• [Your task] Report every line from the following entries that contains the string "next".

** Task material follows **

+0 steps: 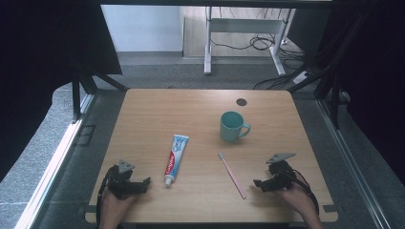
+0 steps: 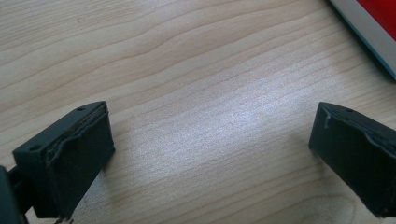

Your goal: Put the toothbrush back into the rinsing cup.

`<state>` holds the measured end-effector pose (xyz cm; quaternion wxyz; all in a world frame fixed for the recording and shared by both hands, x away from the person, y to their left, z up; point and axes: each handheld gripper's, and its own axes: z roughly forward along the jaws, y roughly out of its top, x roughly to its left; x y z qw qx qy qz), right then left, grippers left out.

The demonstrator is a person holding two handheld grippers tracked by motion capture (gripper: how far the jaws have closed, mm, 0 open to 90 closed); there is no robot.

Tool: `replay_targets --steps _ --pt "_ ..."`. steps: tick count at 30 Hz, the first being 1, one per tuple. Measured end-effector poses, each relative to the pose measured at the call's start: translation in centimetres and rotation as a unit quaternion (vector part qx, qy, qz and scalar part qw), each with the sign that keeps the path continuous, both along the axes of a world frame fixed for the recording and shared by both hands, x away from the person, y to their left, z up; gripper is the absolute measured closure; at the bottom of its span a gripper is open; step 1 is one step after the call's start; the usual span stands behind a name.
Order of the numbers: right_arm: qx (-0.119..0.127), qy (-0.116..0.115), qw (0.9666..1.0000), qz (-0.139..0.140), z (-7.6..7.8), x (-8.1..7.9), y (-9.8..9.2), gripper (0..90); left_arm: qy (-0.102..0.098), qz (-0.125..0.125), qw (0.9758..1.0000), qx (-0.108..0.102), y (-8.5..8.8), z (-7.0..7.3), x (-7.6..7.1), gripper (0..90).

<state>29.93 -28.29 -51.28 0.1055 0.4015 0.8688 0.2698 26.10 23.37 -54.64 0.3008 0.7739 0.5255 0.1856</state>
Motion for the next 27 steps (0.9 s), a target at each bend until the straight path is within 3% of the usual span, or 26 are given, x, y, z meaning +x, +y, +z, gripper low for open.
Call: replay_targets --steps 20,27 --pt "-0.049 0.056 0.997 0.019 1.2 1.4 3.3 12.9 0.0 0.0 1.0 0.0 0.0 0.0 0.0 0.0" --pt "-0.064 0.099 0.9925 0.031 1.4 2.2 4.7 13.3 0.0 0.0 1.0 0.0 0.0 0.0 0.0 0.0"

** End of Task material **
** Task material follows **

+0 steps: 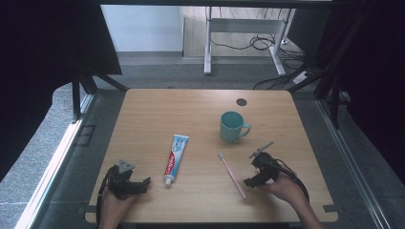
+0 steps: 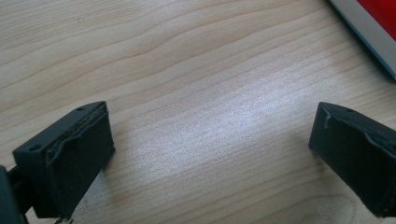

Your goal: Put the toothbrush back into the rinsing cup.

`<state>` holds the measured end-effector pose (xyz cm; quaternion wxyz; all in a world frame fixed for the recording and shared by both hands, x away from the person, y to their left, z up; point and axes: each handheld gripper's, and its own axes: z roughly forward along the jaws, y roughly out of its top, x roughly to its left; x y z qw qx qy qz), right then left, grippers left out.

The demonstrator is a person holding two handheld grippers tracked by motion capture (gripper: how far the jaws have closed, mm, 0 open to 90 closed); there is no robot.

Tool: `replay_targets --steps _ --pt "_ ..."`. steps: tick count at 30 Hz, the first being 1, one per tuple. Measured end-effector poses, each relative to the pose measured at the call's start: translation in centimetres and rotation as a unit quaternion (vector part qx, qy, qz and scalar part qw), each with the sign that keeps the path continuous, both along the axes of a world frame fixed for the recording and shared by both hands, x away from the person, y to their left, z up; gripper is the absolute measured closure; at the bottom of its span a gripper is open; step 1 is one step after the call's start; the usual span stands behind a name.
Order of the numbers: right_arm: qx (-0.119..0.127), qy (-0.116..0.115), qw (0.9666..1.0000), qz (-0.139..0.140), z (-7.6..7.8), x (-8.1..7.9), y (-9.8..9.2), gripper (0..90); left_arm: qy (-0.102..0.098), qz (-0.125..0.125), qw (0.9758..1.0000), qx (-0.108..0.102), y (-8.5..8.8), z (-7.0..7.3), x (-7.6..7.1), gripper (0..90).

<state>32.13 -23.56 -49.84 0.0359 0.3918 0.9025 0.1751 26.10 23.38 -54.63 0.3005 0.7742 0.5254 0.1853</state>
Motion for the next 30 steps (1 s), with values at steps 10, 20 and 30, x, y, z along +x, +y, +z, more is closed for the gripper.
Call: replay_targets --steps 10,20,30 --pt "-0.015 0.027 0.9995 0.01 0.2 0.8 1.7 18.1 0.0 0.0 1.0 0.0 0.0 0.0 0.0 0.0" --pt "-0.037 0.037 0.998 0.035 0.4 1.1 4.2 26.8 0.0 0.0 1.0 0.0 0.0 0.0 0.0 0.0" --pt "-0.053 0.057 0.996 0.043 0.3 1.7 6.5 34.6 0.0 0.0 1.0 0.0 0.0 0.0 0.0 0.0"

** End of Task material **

• [Output]
Motion for the next 27 steps (0.9 s), a target at each bend until the straight path is within 3% of the usual span, or 26 are given, x, y, z meaning +x, +y, +z, gripper low for open.
Motion for the next 30 steps (1 s), with values at steps 10, 20 and 30, x, y, z along +x, +y, +z, more is closed for the gripper.

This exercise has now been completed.